Play gives their communication skills a boost.

Kids who engage and interact with other people are much more prone to develop excellent communication skills than those who sit in front of a screen and rarely make a peep. So although it may be tempting to plop your child down with the iPad after a long day of work, fight this urge if you want them to be a good communicator. Instead, play a game or engage in a bit of make-believe.

Play creates leaders.

Most forms of interpersonal play require someone to step up and take charge. This is the child who imagines the castle, with himself as the king or chooses to play the matriarch in a game of “house.” The choice to lead may seem like a rather small thing, but it can translate into something bigger down the road. Kids who learn how to take the reigns when they play at a young age may be quicker to volunteer to lead groups in school or eventually lead a team in their chosen career.

Play fosters friendships.

Children don’t have the benefit of a shared work experience or happy hour to help them build relationships with other people. What do they have? Recess. Most children don’t really care if they have anything in common with their friends, as long as said friends can play a good game of make-believe. So when you play with your kids at home, you’re setting them up to be more social at daycare, school or in any other setting where they have the opportunity to interact with their fellow youngsters.

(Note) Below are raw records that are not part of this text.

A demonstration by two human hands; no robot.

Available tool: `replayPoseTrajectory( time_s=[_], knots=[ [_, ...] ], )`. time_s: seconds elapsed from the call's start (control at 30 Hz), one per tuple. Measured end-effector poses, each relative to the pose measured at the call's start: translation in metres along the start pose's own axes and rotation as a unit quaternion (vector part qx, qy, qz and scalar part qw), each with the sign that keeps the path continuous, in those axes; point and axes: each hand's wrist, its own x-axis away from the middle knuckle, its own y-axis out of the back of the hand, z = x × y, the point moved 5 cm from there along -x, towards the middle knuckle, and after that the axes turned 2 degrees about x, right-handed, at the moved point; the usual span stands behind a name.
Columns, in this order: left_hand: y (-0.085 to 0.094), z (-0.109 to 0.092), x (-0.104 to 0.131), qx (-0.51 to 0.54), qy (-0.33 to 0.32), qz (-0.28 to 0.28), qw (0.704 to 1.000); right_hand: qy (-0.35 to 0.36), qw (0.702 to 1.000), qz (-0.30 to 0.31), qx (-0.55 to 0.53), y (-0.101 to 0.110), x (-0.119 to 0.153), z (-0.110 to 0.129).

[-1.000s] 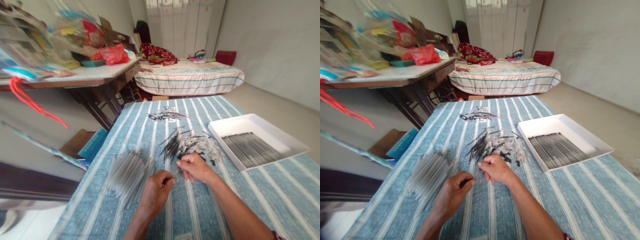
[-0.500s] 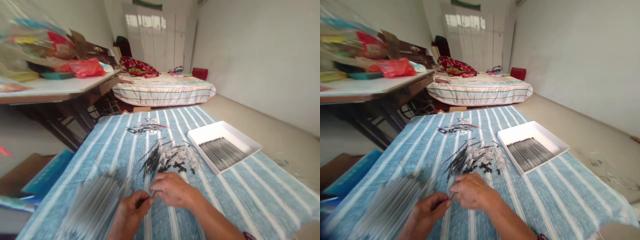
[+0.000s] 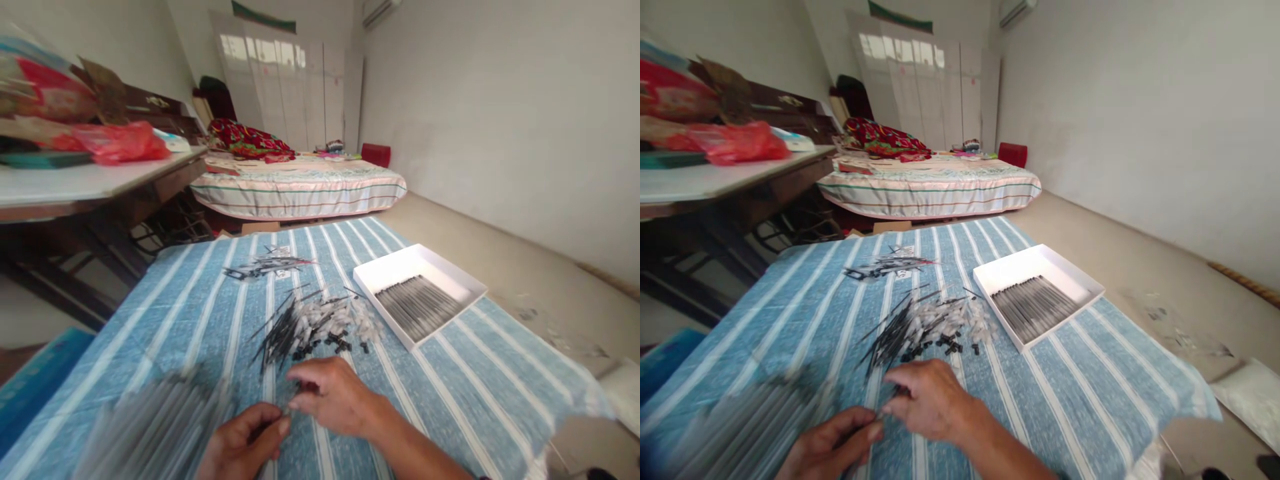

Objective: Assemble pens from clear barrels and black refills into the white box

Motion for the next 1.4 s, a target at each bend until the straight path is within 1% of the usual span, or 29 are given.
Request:
replayPoseTrajectory(
  time_s=[0.03, 0.13, 0.2, 0.27, 0.43, 0.53, 0.67, 0.77, 0.87, 0.97, 1.03, 1.07, 1.13, 1.17, 1.2, 1.23, 1.3, 1.33, 1.4],
  knots=[
    [-0.002, 0.0, 0.001, 0.005, 0.009, 0.02, 1.0, -0.034, 0.998, -0.016, -0.044, -0.001, 0.002, -0.004],
    [0.0, 0.004, 0.004, 0.081, 0.04, -0.012, 0.996, -0.14, 0.974, -0.047, -0.173, -0.009, 0.009, -0.017],
    [0.002, 0.006, 0.006, 0.147, 0.034, -0.036, 0.988, -0.176, 0.953, -0.032, -0.243, -0.018, 0.014, -0.019],
    [0.002, 0.009, 0.006, 0.201, 0.039, -0.057, 0.977, -0.182, 0.941, -0.005, -0.286, -0.027, 0.017, -0.015],
    [-0.001, 0.013, 0.006, 0.335, 0.055, -0.087, 0.936, -0.19, 0.929, 0.061, -0.311, -0.045, 0.021, 0.001],
    [-0.002, 0.013, 0.006, 0.363, 0.054, -0.109, 0.924, -0.215, 0.913, 0.1, -0.332, -0.057, 0.023, 0.006],
    [-0.002, 0.011, 0.006, 0.374, 0.056, -0.124, 0.917, -0.243, 0.896, 0.117, -0.353, -0.069, 0.026, 0.006],
    [-0.003, 0.01, 0.007, 0.373, 0.061, -0.109, 0.919, -0.251, 0.89, 0.131, -0.356, -0.072, 0.026, 0.004],
    [-0.004, 0.009, 0.007, 0.356, 0.06, -0.062, 0.93, -0.265, 0.888, 0.145, -0.348, -0.072, 0.026, 0.002],
    [-0.002, 0.008, 0.007, 0.281, 0.043, -0.019, 0.958, -0.255, 0.899, 0.157, -0.32, -0.067, 0.025, 0.0],
    [0.001, 0.008, 0.007, 0.229, 0.031, -0.022, 0.973, -0.236, 0.91, 0.177, -0.293, -0.061, 0.024, -0.001],
    [0.003, 0.008, 0.007, 0.216, 0.028, -0.03, 0.976, -0.222, 0.92, 0.179, -0.269, -0.055, 0.023, -0.004],
    [0.006, 0.008, 0.006, 0.219, 0.03, -0.048, 0.974, -0.191, 0.953, 0.155, -0.177, -0.036, 0.02, -0.012],
    [0.008, 0.008, 0.006, 0.23, 0.031, -0.058, 0.971, -0.177, 0.97, 0.129, -0.106, -0.023, 0.018, -0.018],
    [0.009, 0.008, 0.006, 0.245, 0.031, -0.069, 0.967, -0.17, 0.98, 0.104, -0.021, -0.011, 0.016, -0.024],
    [0.01, 0.008, 0.005, 0.261, 0.032, -0.078, 0.962, -0.174, 0.978, 0.088, 0.069, 0.001, 0.016, -0.03],
    [0.012, 0.007, 0.005, 0.291, 0.033, -0.092, 0.952, -0.199, 0.952, 0.094, 0.214, 0.018, 0.017, -0.043],
    [0.013, 0.007, 0.005, 0.304, 0.034, -0.097, 0.947, -0.208, 0.938, 0.105, 0.256, 0.023, 0.018, -0.048],
    [0.014, 0.007, 0.005, 0.32, 0.036, -0.109, 0.94, -0.218, 0.922, 0.126, 0.293, 0.027, 0.021, -0.055]
  ],
)
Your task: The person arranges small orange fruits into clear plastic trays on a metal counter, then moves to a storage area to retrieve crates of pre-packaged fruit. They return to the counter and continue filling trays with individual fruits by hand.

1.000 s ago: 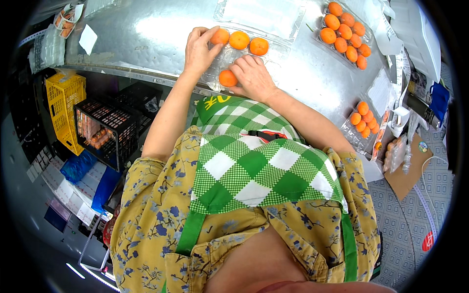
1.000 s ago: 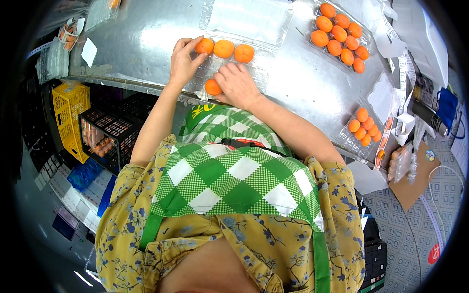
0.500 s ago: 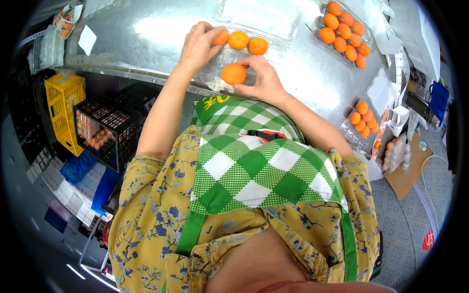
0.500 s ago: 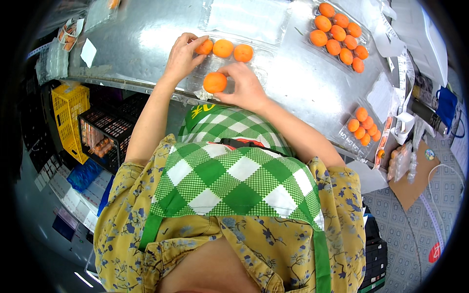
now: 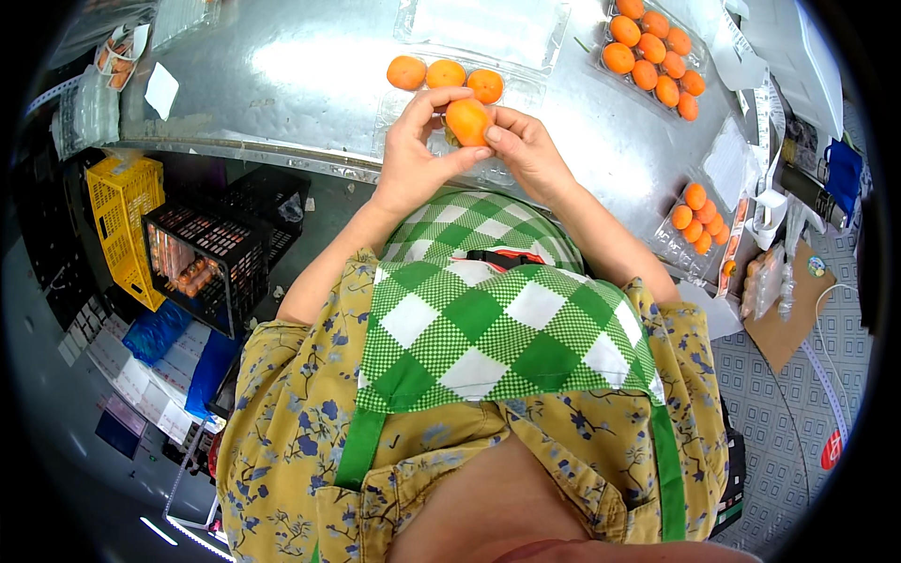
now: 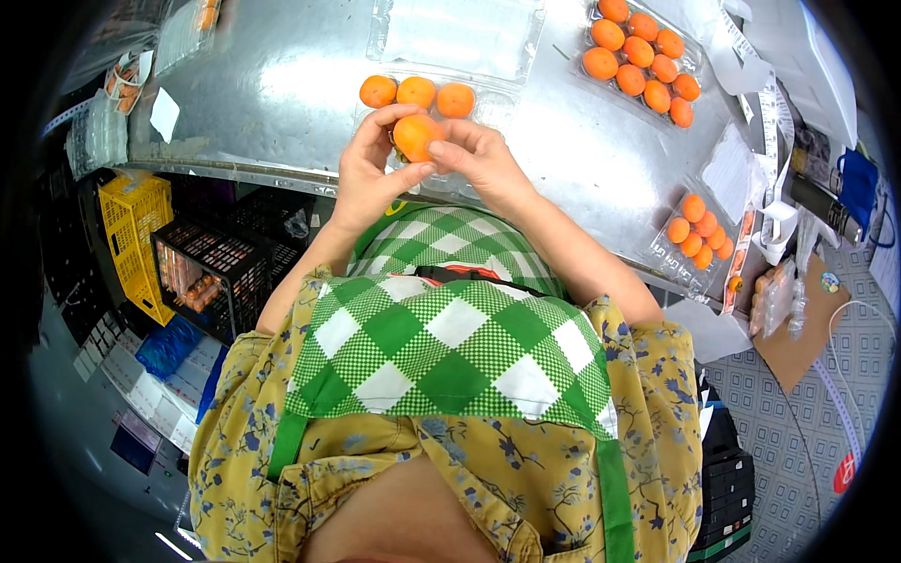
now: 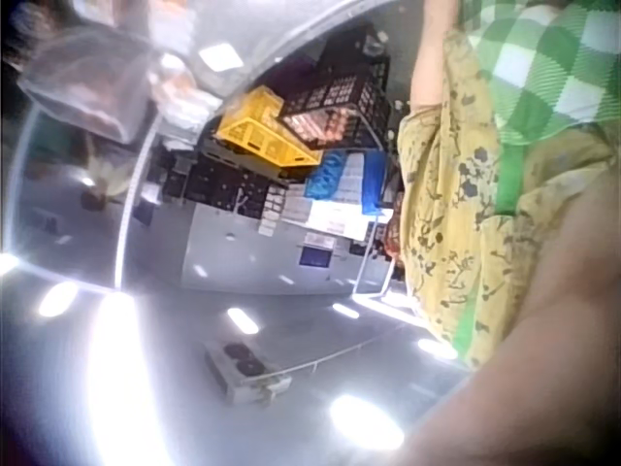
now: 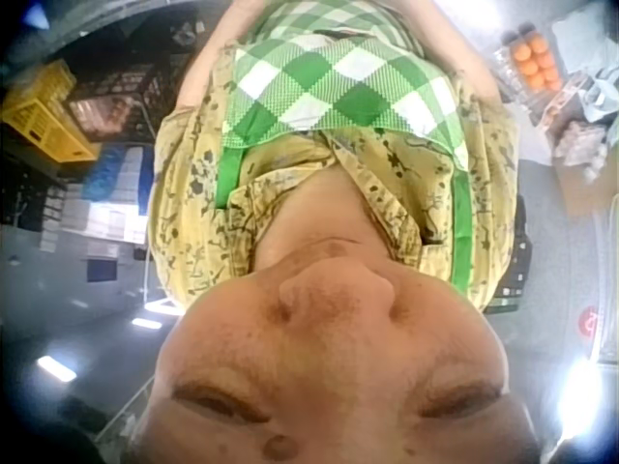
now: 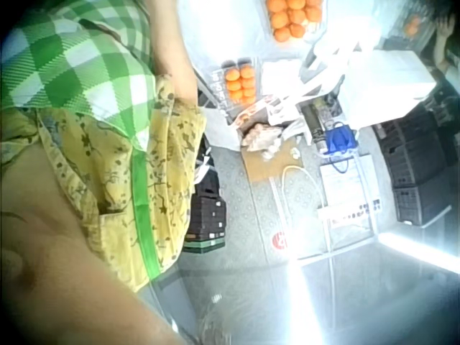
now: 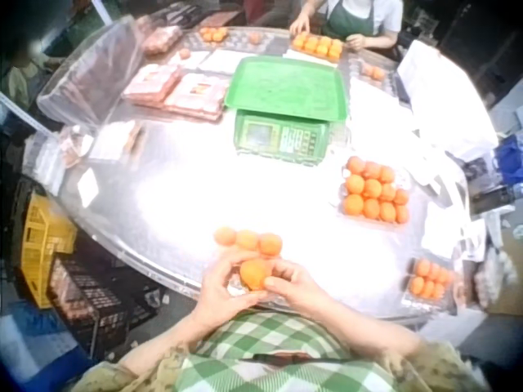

Play gives them groundwork and lays down the foundations.

Kids aren’t just learning how to communicate and socialize when they play, they’re learning about the world. Have you ever wondered why young children choose to play “house” or “doctor”? These games represent the people and the environments they’re becoming familiar with and by play-acting in a similar setting, they can explore different parts of each.

Perhaps playing “doctor” helps alleviate the anxiety your child feels over receiving a shot because they’ve given themselves more time to adjust to the pretend “doctor’s office.” Or, maybe playing “house” could help them sort through issues with siblings. Encourage this type of make-believe exploration.

Play brings you closer to your kids.

Adults can take advantage of the same benefits play has on the brain for children—especially if it’s active play. Just like running gives you a “high” of endorphins, chasing your little one around releases the same chemicals that boost your mood. What’s more, since you’re also engaging with your child, the act of play brings you closer together and bonds you. So, spending time being active with your kids is much more worthwhile than a single session at the gym, in reality!

If you’re trying to come up with new ways to play with your kids, one place is always a great option: the playground. Bring your kids to the playground and engage in some basic games to get them moving and having fun. Run around the equipment playing tag. Encourage them to go down the slide or attempt the monkey bars without your help. Practice counting and identifying colors. The possibilities are endless in this kid-friendly setting.

Now that you understand why play is so important, it might be a little easier to drag yourself away from the screen—with your kid in tow—and spend some time exercising your imagination. Whether you make the trip to the playground or you simply sit on the floor and play with Legos, the social interaction and cognitive stimulation can help your child develop into a happy, healthy and balanced adult.